*INSTRUCTIONS TO FOLLOW*.
Would you repeat every line below exactly, please?

*SUPPLIED INFORMATION*.
□ □ □ □

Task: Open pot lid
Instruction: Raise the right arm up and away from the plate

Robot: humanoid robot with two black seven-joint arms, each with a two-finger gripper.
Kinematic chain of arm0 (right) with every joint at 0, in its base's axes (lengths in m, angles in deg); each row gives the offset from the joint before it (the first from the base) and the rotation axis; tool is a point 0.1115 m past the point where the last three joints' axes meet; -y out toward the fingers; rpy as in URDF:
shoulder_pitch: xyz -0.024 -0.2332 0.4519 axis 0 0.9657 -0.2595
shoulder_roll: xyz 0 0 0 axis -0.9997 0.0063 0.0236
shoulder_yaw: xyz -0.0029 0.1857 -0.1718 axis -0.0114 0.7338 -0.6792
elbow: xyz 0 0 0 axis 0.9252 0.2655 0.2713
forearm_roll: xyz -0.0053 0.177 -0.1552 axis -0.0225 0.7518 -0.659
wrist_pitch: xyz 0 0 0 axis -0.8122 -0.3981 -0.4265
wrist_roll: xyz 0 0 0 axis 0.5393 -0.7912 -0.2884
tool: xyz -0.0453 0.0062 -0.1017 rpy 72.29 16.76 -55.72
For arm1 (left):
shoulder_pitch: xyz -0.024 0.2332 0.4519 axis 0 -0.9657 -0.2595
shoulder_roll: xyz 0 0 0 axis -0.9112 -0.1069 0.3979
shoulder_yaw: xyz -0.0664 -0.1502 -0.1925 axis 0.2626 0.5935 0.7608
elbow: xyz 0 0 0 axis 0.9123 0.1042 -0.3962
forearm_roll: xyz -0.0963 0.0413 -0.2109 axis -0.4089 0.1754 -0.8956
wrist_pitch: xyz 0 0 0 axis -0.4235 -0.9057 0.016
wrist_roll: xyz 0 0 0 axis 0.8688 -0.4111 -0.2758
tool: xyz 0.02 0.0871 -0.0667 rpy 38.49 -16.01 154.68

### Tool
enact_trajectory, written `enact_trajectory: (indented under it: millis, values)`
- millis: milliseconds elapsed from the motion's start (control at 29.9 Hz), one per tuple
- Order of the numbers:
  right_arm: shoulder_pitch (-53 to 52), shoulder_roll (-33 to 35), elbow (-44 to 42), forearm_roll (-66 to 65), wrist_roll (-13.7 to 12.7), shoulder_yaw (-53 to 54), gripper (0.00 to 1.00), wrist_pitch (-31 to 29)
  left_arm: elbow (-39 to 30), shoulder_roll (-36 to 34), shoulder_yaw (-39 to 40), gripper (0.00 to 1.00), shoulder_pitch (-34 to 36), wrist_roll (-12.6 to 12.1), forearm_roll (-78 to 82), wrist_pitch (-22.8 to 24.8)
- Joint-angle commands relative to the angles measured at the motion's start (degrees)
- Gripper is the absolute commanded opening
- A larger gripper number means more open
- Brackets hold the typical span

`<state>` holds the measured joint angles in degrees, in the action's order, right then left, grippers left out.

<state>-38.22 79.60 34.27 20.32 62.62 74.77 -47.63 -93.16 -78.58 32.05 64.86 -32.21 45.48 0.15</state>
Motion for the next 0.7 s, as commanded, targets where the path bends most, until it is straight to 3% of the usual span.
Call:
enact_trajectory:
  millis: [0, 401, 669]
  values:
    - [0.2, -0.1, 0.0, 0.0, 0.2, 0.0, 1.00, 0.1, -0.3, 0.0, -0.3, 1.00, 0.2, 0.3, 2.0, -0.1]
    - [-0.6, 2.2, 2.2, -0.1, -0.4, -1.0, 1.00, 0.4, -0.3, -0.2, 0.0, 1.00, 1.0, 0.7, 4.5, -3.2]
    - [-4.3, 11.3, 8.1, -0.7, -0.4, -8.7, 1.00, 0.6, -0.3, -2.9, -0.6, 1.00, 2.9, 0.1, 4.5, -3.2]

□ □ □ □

*ANSWER BOX*.
Task: Open pot lid
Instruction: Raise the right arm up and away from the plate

Robot: humanoid robot with two black seven-joint arms, each with a two-finger gripper.
Kinematic chain of arm0 (right) with every joint at 0, in its base's axes (lengths in m, angles in deg); each row gives the offset from the joint before it (the first from the base) and the rotation axis; tool is a point 0.1115 m past the point where the last three joints' axes meet; -y out toward the fingers; rpy as in URDF:
shoulder_pitch: xyz -0.024 -0.2332 0.4519 axis 0 0.9657 -0.2595
shoulder_roll: xyz 0 0 0 axis -0.9997 0.0063 0.0236
shoulder_yaw: xyz -0.0029 0.1857 -0.1718 axis -0.0114 0.7338 -0.6792
elbow: xyz 0 0 0 axis 0.9252 0.2655 0.2713
forearm_roll: xyz -0.0053 0.177 -0.1552 axis -0.0225 0.7518 -0.659
wrist_pitch: xyz 0 0 0 axis -0.8122 -0.3981 -0.4265
wrist_roll: xyz 0 0 0 axis 0.5393 -0.7912 -0.2884
tool: xyz -0.0453 0.0062 -0.1017 rpy 72.29 16.76 -55.72
For arm1 (left):
shoulder_pitch: xyz -0.024 0.2332 0.4519 axis 0 -0.9657 -0.2595
shoulder_roll: xyz 0 0 0 axis -0.9112 -0.1069 0.3979
shoulder_yaw: xyz -0.0664 -0.1502 -0.1925 axis 0.2626 0.5935 0.7608
elbow: xyz 0 0 0 axis 0.9123 0.1042 -0.3962
forearm_roll: xyz -0.0963 0.0413 -0.2109 axis -0.4089 0.1754 -0.8956
wrist_pitch: xyz 0 0 0 axis -0.4235 -0.9057 0.016
wrist_roll: xyz 0 0 0 axis 0.8688 -0.4111 -0.2758
tool: xyz 0.02 0.0871 -0.0667 rpy 38.49 -16.01 154.68

### Tool
enact_trajectory, written `enact_trajectory: (indented under it: millis, values)`
- millis: milliseconds elapsed from the motion's start (control at 29.9 Hz), one per tuple
- Order of the numbers:
  right_arm: shoulder_pitch (-53 to 52), shoulder_roll (-33 to 35), elbow (-44 to 42), forearm_roll (-66 to 65), wrist_roll (-13.7 to 12.7), shoulder_yaw (-53 to 54), gripper (0.00 to 1.00), wrist_pitch (-31 to 29)
  left_arm: elbow (-39 to 30), shoulder_roll (-36 to 34), shoulder_yaw (-39 to 40), gripper (0.00 to 1.00), shoulder_pitch (-34 to 36), wrist_roll (-12.6 to 12.1), forearm_roll (-78 to 82), wrist_pitch (-22.8 to 24.8)
- Joint-angle commands relative to the angles measured at the motion's start (degrees)
- Gripper is the absolute commanded opening
- A larger gripper number means more open
- Brackets hold the typical span

`<state>` holds the measured joint angles in degrees, in the action's order, right then left, grippers left out.

<state>-38.22 79.60 34.27 20.32 62.62 74.77 -47.63 -93.16 -78.58 32.05 64.86 -32.21 45.48 0.15</state>
Motion for the next 0.7 s, as commanded, targets where the path bends most, until it is straight to 3% of the usual span.
Call:
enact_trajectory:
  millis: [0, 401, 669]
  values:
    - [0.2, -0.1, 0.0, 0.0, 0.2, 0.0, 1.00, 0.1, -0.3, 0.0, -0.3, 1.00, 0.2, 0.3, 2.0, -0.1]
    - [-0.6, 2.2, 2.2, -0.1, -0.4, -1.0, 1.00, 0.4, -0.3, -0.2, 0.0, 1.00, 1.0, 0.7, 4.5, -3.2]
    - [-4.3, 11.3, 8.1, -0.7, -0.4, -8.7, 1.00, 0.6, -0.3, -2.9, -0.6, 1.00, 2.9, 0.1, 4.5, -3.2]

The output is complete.